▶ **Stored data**
********************

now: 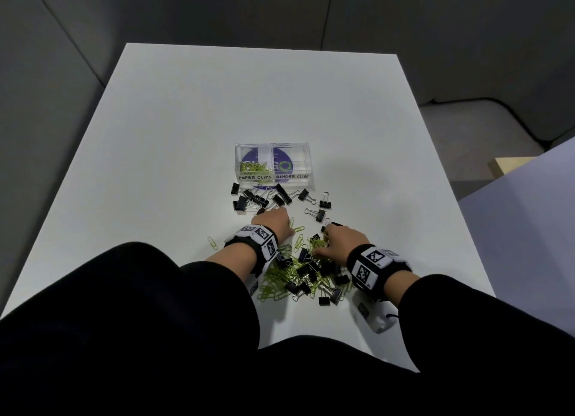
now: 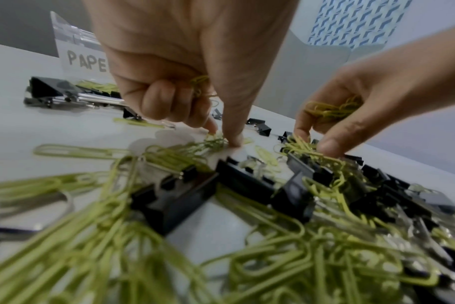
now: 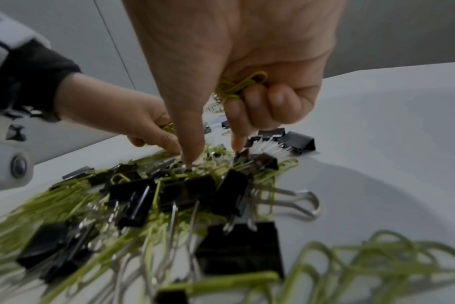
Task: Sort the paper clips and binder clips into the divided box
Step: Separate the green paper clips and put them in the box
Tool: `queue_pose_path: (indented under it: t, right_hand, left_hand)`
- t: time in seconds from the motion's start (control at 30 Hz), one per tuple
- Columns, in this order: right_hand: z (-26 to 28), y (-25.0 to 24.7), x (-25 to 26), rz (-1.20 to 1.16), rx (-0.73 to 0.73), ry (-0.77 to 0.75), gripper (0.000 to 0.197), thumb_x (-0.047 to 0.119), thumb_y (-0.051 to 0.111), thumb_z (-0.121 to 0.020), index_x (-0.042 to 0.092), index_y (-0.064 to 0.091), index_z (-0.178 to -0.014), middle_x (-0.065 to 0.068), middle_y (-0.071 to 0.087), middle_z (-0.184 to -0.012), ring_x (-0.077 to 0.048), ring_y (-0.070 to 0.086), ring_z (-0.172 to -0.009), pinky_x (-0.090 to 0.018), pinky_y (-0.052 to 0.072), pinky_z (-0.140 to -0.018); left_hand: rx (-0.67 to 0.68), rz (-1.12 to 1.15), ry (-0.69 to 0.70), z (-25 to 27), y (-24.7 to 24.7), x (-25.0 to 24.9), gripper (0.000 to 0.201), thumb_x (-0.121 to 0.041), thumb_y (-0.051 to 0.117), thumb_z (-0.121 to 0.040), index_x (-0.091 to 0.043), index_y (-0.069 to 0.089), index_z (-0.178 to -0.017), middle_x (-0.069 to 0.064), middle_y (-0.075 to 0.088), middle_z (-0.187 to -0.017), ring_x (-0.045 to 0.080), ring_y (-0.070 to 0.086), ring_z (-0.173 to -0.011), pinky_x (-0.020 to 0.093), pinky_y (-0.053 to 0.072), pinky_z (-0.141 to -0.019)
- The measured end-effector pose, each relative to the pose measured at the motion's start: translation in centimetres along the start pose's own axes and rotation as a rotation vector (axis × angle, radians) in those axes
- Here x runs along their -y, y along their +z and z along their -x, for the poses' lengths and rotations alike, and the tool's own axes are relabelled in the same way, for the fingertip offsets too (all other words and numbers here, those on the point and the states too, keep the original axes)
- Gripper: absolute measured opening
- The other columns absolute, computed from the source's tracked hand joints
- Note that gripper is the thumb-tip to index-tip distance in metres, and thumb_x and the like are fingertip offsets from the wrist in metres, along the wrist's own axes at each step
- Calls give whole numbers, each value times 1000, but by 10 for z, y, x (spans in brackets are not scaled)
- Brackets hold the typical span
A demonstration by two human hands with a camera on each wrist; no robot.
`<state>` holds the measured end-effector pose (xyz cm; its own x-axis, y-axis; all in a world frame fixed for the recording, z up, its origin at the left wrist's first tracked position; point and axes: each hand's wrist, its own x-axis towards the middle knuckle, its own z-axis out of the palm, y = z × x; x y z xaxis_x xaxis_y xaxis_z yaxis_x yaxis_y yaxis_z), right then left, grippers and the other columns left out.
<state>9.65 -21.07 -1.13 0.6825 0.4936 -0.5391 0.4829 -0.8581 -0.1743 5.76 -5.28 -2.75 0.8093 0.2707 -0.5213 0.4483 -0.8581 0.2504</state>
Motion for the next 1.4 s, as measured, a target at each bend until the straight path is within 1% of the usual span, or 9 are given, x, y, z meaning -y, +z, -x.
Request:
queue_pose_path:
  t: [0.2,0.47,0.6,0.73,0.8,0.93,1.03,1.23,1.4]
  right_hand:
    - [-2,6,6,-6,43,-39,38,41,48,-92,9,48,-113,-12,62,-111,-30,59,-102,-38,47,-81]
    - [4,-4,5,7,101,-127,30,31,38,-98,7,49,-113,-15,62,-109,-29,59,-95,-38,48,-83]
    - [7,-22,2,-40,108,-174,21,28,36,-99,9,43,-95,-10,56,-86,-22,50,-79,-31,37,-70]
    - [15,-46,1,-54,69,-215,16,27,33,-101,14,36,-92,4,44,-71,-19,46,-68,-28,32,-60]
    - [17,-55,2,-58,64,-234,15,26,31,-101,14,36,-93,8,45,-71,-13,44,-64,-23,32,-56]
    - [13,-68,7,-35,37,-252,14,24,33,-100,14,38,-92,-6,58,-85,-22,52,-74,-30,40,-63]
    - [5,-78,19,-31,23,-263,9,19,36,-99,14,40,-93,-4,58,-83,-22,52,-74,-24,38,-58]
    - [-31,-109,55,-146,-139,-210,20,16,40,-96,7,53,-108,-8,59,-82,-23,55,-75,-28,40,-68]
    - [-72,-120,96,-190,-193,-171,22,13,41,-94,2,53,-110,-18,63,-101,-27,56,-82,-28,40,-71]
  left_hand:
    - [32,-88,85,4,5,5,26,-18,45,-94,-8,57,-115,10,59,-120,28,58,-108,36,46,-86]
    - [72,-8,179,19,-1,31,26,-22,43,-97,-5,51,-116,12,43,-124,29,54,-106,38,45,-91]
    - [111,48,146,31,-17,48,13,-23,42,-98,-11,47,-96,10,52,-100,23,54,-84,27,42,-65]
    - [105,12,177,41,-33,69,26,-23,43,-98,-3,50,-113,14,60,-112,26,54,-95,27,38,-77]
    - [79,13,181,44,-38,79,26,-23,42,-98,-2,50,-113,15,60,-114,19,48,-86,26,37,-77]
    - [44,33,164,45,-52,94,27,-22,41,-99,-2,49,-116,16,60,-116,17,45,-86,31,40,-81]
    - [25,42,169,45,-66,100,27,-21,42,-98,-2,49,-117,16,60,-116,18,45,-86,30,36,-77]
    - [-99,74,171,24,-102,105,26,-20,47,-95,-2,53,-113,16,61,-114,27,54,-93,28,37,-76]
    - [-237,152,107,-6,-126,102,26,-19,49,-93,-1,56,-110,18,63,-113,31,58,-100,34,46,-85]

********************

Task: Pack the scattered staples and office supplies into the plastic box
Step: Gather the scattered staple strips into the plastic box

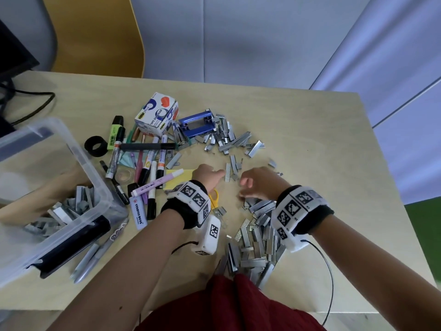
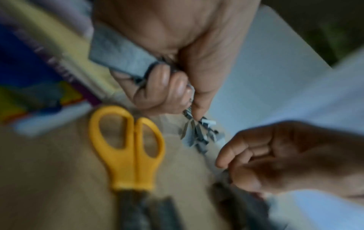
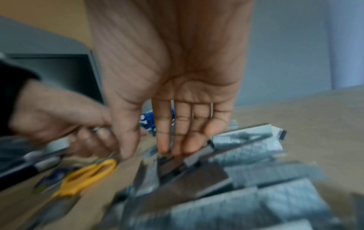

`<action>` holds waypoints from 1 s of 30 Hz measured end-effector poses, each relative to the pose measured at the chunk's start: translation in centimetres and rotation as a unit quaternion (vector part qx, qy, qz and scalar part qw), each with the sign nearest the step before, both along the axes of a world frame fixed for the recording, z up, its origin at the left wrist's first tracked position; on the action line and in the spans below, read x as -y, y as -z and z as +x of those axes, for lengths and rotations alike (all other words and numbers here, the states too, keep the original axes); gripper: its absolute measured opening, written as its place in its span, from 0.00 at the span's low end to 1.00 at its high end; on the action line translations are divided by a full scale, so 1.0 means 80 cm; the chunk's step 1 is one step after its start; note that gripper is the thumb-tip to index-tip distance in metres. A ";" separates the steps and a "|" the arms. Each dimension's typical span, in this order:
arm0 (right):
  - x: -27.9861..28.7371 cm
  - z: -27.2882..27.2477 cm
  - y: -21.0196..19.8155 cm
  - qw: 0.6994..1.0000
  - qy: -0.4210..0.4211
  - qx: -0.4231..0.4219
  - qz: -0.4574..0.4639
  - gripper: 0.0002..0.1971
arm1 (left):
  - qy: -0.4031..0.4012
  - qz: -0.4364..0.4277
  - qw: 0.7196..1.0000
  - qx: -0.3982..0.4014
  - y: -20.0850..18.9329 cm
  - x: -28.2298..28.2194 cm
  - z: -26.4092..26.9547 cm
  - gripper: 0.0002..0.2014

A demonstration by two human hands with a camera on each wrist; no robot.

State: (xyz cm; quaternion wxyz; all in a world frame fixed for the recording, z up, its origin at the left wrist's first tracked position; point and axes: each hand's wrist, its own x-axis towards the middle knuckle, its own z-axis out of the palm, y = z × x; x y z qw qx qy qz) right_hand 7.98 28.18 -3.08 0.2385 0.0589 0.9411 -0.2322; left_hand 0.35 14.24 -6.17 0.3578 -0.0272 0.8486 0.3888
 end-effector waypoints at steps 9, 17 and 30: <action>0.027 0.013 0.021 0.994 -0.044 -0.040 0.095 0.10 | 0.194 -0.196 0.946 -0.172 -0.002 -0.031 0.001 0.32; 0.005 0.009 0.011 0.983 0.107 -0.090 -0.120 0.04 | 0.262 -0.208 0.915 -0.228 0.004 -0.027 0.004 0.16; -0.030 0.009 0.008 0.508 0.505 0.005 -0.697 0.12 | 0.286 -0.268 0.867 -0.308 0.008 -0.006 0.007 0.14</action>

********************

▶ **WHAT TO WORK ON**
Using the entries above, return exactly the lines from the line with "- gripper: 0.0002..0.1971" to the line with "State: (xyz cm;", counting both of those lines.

▶ **YOUR RESPONSE**
  - gripper: 0.0002..0.1971
arm1 (left):
  - qy: -0.4031..0.4012
  - qz: -0.4364..0.4277
  - qw: 0.7196..1.0000
  - qx: -0.3982..0.4014
  - y: -20.0850..18.9329 cm
  - x: -28.2298..28.2194 cm
  - z: -26.4092..26.9547 cm
  - gripper: 0.0002..0.2014

A demonstration by two human hands with a camera on each wrist; no robot.

State: (xyz cm; quaternion wxyz; all in a world frame fixed for the recording, z up, its origin at the left wrist's first tracked position; point and axes: each hand's wrist, its own x-axis towards the middle knuckle, its own z-axis out of the palm, y = z × x; x y z qw qx qy qz) right_hand 7.98 28.18 -3.08 0.2385 0.0589 0.9411 -0.2322; left_hand 0.35 14.24 -6.17 0.3578 -0.0272 0.8486 0.3888

No further work is required for this exercise.